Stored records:
*** Begin section ***
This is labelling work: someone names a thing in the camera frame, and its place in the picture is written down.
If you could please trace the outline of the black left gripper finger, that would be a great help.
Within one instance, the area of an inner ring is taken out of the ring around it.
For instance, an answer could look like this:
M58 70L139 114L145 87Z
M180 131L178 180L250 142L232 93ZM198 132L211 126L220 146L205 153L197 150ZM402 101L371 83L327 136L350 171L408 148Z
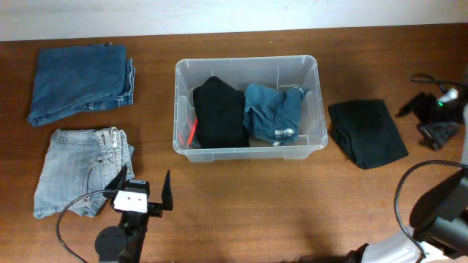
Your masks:
M127 176L127 165L125 164L118 172L117 176L114 177L105 187L105 190L119 190L122 188Z
M162 189L162 209L172 211L173 210L173 194L171 190L171 183L170 183L170 170L167 171L165 176L165 181Z

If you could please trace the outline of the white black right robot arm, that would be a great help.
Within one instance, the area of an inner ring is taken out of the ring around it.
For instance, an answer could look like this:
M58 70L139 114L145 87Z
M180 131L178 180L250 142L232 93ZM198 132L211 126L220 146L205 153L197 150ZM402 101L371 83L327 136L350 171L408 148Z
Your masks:
M416 169L437 164L458 172L427 191L412 209L406 228L399 212L405 180ZM401 177L393 201L400 230L379 243L363 244L344 258L348 263L421 263L467 255L467 142L461 162L429 160L410 167Z

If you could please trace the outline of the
*** End section ***
Task prompt: List each line of the entries that holds the string "could".

Exercise solution:
If you could please trace the outline of the black left gripper finger, that would be a great help.
For instance, an answer could look like this:
If you could please trace the outline of the white black right robot arm, that would be a great help.
For instance, an answer could look like this:
If you could please trace the outline of the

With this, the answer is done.